Required action:
Within this material, find every line where the string "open" appears, and copy it out.

Data:
□ □ □
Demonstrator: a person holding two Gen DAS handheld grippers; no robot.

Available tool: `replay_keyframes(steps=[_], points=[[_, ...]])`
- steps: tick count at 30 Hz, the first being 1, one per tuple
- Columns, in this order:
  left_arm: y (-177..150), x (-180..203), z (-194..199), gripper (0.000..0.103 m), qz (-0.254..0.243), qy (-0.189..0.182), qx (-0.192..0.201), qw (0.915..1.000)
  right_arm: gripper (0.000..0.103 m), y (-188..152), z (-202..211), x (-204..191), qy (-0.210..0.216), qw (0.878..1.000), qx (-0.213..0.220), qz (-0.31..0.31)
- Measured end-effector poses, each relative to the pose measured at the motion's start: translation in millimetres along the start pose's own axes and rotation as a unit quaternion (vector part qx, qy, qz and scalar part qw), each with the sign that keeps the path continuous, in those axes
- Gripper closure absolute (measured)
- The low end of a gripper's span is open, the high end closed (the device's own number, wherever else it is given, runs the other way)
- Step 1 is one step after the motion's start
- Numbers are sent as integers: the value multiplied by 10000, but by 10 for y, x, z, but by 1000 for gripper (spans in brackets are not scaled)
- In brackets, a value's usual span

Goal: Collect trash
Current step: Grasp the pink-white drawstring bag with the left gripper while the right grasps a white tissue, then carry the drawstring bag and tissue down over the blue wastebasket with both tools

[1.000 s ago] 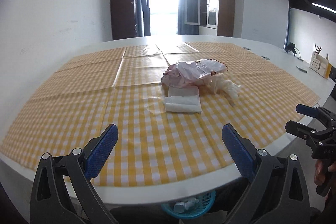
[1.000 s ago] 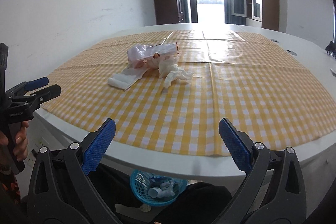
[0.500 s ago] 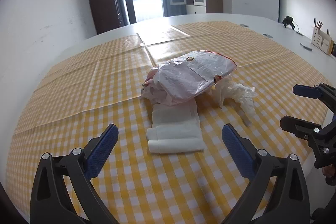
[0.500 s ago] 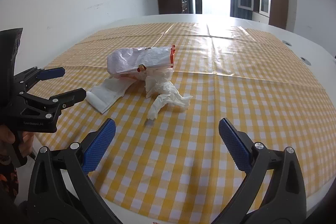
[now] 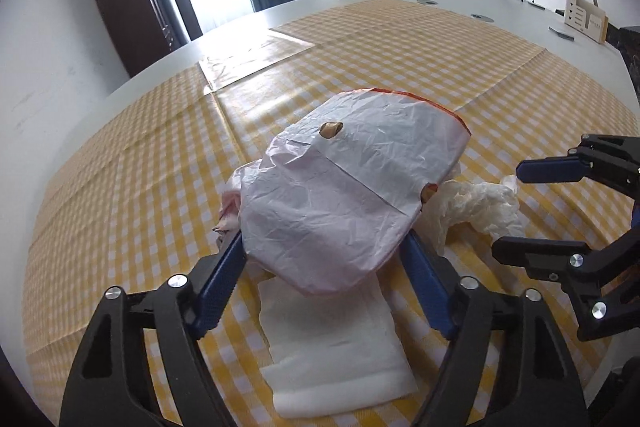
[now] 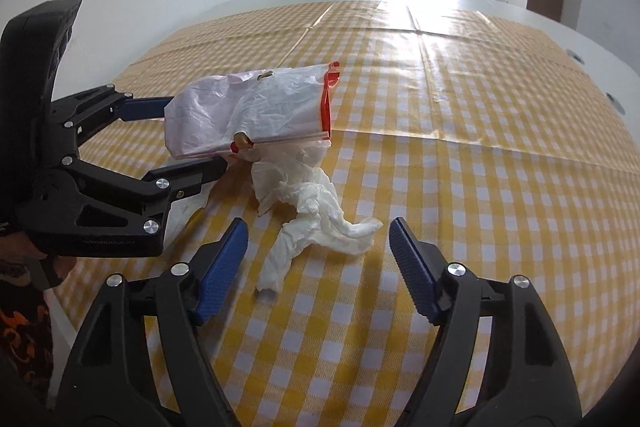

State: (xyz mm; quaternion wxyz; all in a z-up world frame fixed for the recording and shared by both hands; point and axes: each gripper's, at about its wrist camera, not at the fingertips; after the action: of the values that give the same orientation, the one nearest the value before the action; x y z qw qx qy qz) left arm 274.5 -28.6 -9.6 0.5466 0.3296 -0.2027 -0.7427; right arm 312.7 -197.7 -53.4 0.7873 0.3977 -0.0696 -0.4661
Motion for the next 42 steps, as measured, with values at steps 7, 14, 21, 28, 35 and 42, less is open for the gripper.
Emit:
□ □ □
Written reply:
- The low end of a gripper's span is open, the high end closed (the device's own number, wherever else it is given, runs the other way)
Motion for the next 42 steps, as measured, with values at steps 7, 14, 21, 28, 35 and 42, less is open for the gripper.

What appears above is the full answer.